ASSIGNMENT: Extract all lines in the data that contain the word "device".

TASK MATERIAL:
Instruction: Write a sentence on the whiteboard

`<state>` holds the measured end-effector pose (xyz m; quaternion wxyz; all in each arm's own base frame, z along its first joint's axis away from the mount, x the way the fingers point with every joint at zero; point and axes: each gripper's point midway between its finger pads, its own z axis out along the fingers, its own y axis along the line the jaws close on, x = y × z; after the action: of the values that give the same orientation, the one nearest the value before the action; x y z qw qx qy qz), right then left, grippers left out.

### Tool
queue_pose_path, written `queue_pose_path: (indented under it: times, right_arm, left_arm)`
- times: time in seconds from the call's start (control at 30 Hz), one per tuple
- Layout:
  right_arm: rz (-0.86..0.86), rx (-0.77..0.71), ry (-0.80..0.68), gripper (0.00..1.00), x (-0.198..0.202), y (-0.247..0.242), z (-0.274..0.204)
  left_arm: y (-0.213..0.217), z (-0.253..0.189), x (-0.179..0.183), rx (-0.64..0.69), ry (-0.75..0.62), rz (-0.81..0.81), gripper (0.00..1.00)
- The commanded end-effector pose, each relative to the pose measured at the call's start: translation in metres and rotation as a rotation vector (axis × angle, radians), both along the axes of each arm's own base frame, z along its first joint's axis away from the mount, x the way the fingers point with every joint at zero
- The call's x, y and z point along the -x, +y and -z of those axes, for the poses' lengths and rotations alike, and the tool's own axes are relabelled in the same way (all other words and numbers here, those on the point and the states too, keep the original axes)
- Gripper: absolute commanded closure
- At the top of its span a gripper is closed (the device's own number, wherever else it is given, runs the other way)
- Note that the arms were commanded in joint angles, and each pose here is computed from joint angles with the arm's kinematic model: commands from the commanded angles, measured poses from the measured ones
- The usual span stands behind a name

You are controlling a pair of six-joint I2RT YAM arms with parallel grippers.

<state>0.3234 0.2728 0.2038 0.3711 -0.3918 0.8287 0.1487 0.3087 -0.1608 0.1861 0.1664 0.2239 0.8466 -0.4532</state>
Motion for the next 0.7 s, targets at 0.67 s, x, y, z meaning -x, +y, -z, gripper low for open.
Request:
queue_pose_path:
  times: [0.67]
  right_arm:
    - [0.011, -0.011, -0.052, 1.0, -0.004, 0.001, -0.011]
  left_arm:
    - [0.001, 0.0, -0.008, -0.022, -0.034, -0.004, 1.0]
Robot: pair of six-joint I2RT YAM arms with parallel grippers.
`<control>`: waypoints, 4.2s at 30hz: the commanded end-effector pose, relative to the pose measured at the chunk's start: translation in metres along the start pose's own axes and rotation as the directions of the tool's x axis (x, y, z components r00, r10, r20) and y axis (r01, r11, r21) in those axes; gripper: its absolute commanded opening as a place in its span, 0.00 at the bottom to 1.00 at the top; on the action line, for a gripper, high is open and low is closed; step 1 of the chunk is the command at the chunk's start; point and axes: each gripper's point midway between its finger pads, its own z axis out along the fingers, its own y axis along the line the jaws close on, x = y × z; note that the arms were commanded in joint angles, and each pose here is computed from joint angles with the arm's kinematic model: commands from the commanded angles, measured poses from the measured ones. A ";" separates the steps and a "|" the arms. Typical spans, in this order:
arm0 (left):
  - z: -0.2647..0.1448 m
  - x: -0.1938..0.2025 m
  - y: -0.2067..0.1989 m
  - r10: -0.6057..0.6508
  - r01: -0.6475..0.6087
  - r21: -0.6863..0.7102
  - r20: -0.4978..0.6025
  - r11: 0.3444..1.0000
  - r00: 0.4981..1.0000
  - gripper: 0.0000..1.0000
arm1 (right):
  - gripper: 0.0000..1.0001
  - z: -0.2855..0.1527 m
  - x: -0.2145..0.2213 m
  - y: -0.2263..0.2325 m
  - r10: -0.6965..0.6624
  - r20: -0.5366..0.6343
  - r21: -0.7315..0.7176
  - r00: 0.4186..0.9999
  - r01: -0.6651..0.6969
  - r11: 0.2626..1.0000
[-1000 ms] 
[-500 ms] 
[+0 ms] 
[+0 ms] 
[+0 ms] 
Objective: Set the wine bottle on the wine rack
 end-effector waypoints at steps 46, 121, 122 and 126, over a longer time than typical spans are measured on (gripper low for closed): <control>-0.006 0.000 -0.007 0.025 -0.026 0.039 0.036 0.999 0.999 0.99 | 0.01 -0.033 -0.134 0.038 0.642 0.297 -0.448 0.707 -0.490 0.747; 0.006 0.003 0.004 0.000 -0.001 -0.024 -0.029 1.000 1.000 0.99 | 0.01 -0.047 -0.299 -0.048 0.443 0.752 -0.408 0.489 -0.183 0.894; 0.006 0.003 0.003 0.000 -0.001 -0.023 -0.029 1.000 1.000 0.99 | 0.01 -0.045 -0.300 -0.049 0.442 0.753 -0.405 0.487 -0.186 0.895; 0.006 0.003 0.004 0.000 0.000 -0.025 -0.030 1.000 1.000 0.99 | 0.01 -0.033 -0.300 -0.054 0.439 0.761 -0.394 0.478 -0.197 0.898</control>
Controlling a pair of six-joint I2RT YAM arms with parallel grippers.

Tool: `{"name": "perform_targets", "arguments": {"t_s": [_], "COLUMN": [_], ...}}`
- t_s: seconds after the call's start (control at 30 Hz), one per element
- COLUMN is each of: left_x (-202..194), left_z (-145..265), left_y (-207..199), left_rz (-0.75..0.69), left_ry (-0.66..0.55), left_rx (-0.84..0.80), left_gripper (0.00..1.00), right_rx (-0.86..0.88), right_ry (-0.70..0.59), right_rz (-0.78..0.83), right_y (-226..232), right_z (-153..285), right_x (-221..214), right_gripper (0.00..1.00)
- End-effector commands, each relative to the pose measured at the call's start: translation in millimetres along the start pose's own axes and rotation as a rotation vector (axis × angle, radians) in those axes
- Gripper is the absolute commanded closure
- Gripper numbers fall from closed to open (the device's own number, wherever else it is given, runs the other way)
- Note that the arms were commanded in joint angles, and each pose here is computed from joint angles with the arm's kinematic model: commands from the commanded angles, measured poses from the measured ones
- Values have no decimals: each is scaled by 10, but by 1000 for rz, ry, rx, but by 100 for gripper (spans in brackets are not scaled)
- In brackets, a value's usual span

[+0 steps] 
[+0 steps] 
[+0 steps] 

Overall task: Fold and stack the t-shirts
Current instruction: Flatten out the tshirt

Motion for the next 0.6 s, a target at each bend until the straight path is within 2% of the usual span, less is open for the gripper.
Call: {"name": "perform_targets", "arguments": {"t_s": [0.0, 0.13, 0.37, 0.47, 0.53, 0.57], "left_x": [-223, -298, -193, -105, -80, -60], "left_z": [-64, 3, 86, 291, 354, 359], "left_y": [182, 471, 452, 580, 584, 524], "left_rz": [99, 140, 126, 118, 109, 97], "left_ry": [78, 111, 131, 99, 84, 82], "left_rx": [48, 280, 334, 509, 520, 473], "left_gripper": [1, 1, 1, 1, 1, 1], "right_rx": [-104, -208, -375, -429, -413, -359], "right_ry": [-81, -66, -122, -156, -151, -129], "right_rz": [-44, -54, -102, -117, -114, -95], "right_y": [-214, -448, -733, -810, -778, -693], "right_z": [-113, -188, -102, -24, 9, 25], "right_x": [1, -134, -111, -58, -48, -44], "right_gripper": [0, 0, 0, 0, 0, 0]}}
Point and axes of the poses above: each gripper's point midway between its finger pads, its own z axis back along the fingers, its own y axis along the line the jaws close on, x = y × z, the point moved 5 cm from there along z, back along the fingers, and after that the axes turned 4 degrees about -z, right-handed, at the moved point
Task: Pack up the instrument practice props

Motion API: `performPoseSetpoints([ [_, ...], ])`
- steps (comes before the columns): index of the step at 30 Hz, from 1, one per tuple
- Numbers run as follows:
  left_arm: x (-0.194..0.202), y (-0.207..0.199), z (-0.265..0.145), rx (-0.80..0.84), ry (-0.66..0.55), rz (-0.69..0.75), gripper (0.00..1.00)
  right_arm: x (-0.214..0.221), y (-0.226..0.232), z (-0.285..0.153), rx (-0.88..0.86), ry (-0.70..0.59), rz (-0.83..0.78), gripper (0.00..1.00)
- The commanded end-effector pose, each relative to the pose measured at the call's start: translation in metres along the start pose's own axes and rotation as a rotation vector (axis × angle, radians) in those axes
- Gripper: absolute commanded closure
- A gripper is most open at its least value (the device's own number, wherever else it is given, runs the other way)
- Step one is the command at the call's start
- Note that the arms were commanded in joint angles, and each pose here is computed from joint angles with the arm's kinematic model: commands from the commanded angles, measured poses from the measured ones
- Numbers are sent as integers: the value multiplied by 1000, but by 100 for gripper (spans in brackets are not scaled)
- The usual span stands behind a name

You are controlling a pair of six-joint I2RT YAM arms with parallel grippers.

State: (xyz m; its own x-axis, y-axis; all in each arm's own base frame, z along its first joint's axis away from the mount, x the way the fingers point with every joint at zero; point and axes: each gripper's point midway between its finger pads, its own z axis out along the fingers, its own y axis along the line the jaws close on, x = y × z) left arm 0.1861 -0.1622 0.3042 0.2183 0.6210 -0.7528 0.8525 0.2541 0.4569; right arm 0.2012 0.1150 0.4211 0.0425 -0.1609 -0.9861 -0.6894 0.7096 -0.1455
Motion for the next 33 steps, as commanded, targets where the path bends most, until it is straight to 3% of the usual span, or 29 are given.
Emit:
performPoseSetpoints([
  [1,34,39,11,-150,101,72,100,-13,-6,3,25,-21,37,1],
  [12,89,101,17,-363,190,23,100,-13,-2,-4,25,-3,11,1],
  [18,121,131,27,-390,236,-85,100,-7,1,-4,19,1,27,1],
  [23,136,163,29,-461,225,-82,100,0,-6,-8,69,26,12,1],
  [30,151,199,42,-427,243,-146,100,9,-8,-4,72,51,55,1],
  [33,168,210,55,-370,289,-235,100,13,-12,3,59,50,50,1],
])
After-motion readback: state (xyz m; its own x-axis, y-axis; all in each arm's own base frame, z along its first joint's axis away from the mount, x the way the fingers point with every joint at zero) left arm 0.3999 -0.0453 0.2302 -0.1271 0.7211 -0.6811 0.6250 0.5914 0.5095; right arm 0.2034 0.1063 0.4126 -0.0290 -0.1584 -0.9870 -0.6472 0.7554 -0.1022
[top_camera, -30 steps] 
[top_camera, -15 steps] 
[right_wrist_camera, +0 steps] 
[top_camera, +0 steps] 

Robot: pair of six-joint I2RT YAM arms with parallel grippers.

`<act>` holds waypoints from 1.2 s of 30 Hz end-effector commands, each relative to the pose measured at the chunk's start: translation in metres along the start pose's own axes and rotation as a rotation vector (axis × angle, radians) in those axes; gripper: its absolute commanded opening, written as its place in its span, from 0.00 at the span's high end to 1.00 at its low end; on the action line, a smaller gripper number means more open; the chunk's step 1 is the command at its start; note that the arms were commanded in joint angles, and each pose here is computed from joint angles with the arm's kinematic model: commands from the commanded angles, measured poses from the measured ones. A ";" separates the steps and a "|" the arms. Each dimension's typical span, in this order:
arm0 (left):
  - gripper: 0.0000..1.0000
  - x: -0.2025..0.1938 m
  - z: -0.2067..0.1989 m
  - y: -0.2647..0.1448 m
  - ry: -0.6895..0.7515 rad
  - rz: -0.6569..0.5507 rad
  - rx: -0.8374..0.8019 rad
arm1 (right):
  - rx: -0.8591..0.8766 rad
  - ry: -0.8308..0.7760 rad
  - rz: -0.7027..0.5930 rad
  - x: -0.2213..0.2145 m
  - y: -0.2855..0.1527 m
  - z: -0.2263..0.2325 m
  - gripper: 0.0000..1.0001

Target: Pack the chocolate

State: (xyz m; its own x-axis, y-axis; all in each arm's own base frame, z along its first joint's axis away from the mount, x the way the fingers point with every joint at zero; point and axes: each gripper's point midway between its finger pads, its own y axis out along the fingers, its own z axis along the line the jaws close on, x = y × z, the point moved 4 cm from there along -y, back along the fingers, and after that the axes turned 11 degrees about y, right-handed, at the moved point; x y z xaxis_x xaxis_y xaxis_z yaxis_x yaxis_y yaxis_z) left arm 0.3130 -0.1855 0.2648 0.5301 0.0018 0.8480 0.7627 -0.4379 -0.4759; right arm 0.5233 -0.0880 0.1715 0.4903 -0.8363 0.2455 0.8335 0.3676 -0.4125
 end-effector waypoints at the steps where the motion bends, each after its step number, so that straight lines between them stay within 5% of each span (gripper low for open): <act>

ANSWER TO THIS EXERCISE:
- At the top of its span a gripper is closed (the device's own number, wherever else it is given, runs the other way)
- Gripper numbers fall from closed to open (the device's own number, wherever else it is given, runs the other way)
- A gripper is most open at its least value (the device's own number, wherever else it is given, runs the other way)

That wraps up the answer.